Information provided Start Marker

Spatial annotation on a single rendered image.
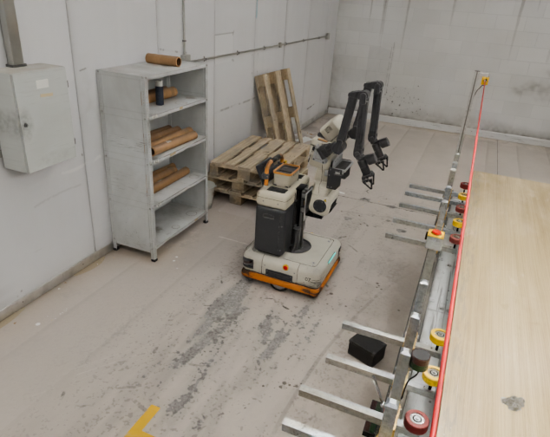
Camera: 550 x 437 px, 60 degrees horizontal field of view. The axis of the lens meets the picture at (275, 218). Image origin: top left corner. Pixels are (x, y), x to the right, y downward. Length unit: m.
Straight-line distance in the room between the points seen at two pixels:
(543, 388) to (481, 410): 0.30
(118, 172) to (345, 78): 6.37
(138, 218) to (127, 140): 0.66
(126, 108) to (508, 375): 3.03
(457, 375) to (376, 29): 8.00
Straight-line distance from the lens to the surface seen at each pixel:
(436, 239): 2.25
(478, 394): 1.97
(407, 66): 9.38
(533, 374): 2.16
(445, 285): 3.08
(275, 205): 3.53
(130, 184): 4.03
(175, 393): 3.03
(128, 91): 3.78
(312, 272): 3.63
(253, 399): 2.98
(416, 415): 1.80
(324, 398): 1.83
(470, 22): 9.25
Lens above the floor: 2.17
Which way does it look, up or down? 26 degrees down
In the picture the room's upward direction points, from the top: 4 degrees clockwise
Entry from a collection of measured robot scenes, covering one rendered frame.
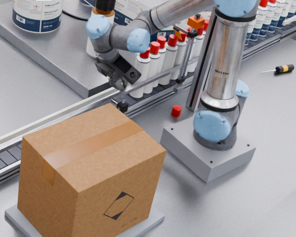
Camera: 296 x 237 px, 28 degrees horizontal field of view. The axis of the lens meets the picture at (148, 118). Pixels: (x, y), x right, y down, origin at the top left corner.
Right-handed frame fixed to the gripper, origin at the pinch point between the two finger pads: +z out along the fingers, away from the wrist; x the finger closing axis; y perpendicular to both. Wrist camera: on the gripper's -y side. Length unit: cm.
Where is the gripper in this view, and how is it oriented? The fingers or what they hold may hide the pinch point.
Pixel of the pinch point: (124, 88)
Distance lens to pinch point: 210.4
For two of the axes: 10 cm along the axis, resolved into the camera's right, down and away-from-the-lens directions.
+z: 1.7, 5.0, 8.5
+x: -6.7, 6.9, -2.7
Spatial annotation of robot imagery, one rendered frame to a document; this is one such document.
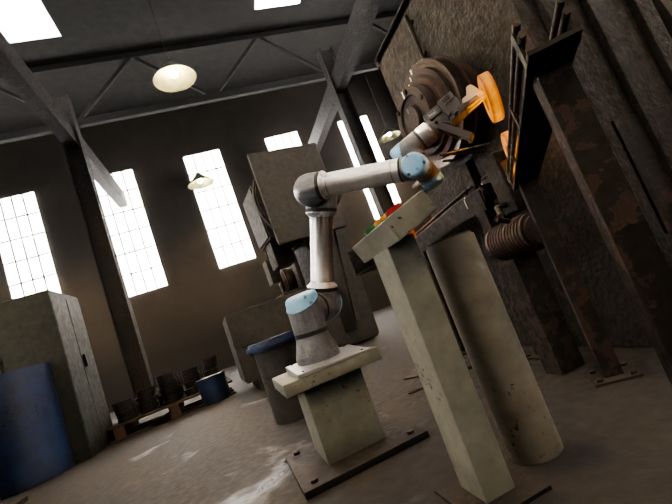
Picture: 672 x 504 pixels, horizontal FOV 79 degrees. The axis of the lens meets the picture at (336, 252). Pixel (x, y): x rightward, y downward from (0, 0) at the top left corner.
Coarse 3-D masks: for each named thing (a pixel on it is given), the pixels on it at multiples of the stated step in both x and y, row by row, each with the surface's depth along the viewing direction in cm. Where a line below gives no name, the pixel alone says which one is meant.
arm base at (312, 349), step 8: (320, 328) 136; (296, 336) 137; (304, 336) 135; (312, 336) 134; (320, 336) 135; (328, 336) 137; (296, 344) 138; (304, 344) 134; (312, 344) 133; (320, 344) 134; (328, 344) 136; (336, 344) 138; (296, 352) 138; (304, 352) 135; (312, 352) 132; (320, 352) 132; (328, 352) 133; (336, 352) 136; (296, 360) 138; (304, 360) 133; (312, 360) 132; (320, 360) 132
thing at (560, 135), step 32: (544, 96) 63; (576, 96) 61; (576, 128) 61; (576, 160) 61; (608, 160) 60; (608, 192) 60; (544, 224) 121; (608, 224) 60; (640, 224) 58; (640, 256) 58; (576, 288) 118; (640, 288) 58; (608, 352) 116; (608, 384) 112
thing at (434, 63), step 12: (420, 60) 176; (432, 60) 169; (444, 60) 169; (444, 72) 164; (456, 72) 163; (456, 84) 160; (468, 84) 162; (456, 96) 162; (468, 120) 164; (456, 144) 171; (468, 144) 172; (456, 156) 177
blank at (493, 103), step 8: (488, 72) 123; (480, 80) 123; (488, 80) 121; (480, 88) 130; (488, 88) 121; (496, 88) 120; (488, 96) 121; (496, 96) 121; (488, 104) 126; (496, 104) 122; (488, 112) 132; (496, 112) 123; (496, 120) 127
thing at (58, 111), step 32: (0, 32) 538; (352, 32) 765; (0, 64) 538; (320, 64) 943; (352, 64) 833; (32, 96) 611; (64, 96) 787; (64, 128) 706; (320, 128) 1089; (352, 128) 913; (96, 160) 882; (96, 192) 762; (384, 192) 896; (96, 224) 750; (96, 256) 738; (128, 320) 727; (128, 352) 716
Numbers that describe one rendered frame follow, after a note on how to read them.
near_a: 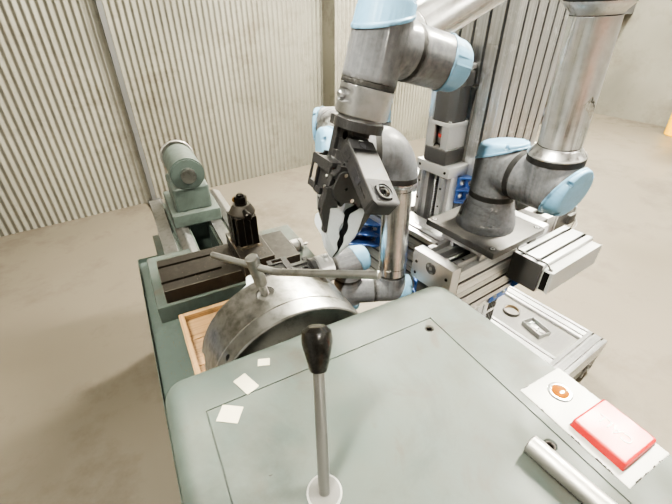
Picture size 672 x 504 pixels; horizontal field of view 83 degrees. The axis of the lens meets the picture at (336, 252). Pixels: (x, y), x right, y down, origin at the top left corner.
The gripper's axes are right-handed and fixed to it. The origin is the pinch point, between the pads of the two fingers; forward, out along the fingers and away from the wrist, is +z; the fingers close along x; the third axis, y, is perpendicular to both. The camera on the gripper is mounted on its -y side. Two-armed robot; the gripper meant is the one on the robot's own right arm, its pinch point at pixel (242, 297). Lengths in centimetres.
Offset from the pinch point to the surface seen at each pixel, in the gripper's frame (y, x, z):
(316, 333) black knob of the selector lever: -49, 32, 2
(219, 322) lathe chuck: -18.2, 10.5, 7.8
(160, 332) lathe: 61, -54, 24
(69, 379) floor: 111, -107, 77
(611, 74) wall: 350, -38, -740
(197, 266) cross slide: 35.6, -10.9, 6.1
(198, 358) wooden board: 5.4, -19.6, 12.9
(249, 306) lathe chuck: -20.8, 14.1, 2.6
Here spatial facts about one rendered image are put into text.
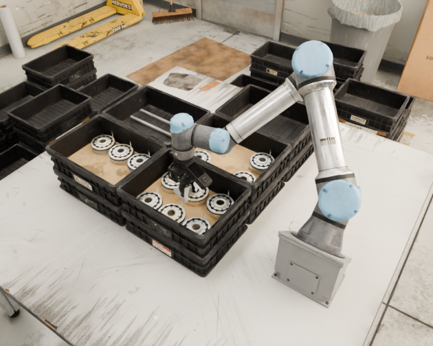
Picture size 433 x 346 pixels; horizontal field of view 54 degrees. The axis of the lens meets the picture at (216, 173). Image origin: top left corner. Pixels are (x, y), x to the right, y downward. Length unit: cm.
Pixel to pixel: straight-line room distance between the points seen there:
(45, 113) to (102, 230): 129
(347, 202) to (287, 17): 353
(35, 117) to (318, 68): 197
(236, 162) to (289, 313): 65
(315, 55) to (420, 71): 281
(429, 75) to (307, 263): 289
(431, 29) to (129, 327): 333
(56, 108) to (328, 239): 202
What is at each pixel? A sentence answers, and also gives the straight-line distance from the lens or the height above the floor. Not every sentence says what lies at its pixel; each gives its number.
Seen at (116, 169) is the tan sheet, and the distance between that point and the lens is 178.
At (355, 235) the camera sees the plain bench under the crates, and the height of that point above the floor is 70.
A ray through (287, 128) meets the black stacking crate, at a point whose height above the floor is 83.
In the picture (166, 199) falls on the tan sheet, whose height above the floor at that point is 83.
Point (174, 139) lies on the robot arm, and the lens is 138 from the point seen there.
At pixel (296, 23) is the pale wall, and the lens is 459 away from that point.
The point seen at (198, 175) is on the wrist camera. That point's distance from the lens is 145.
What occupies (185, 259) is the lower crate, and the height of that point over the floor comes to 74.
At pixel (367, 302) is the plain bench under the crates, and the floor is 70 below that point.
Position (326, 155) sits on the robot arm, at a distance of 126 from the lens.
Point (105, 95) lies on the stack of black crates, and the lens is 312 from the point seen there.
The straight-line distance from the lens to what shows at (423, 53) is 404.
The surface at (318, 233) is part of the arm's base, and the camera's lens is 138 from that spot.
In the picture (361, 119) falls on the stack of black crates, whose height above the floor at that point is 52.
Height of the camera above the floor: 199
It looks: 43 degrees down
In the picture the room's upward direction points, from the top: straight up
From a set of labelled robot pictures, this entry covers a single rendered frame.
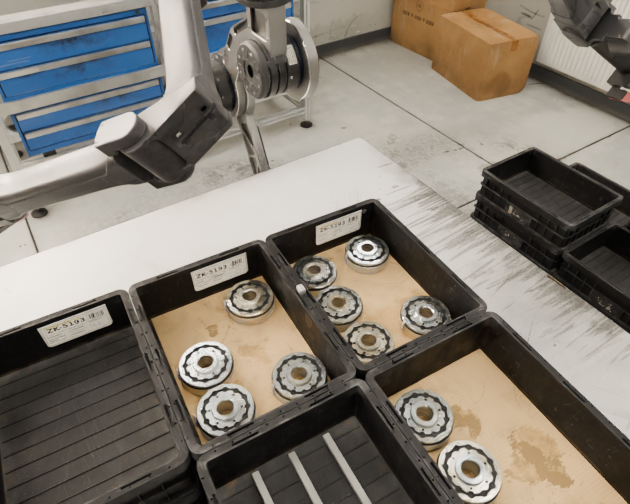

Information provided End Marker

Work to complete - Write out exactly the opening lines of the data, stopping after the line that holds "(118, 172) to (345, 78): 6.37". Exclude pictures.

Answer to the exercise -
Spatial annotation on a single rendered image.
Camera: 550 x 437 px, 60 degrees horizontal field of view. The axis of the lens meets the picture at (275, 218). Image origin: top left corner. Pixels are (x, y), x to the right, y downward. Length unit: m.
Straight-line distance in the room between the points seen at two pixels:
(543, 388) to (481, 410): 0.30
(118, 172) to (345, 78): 6.37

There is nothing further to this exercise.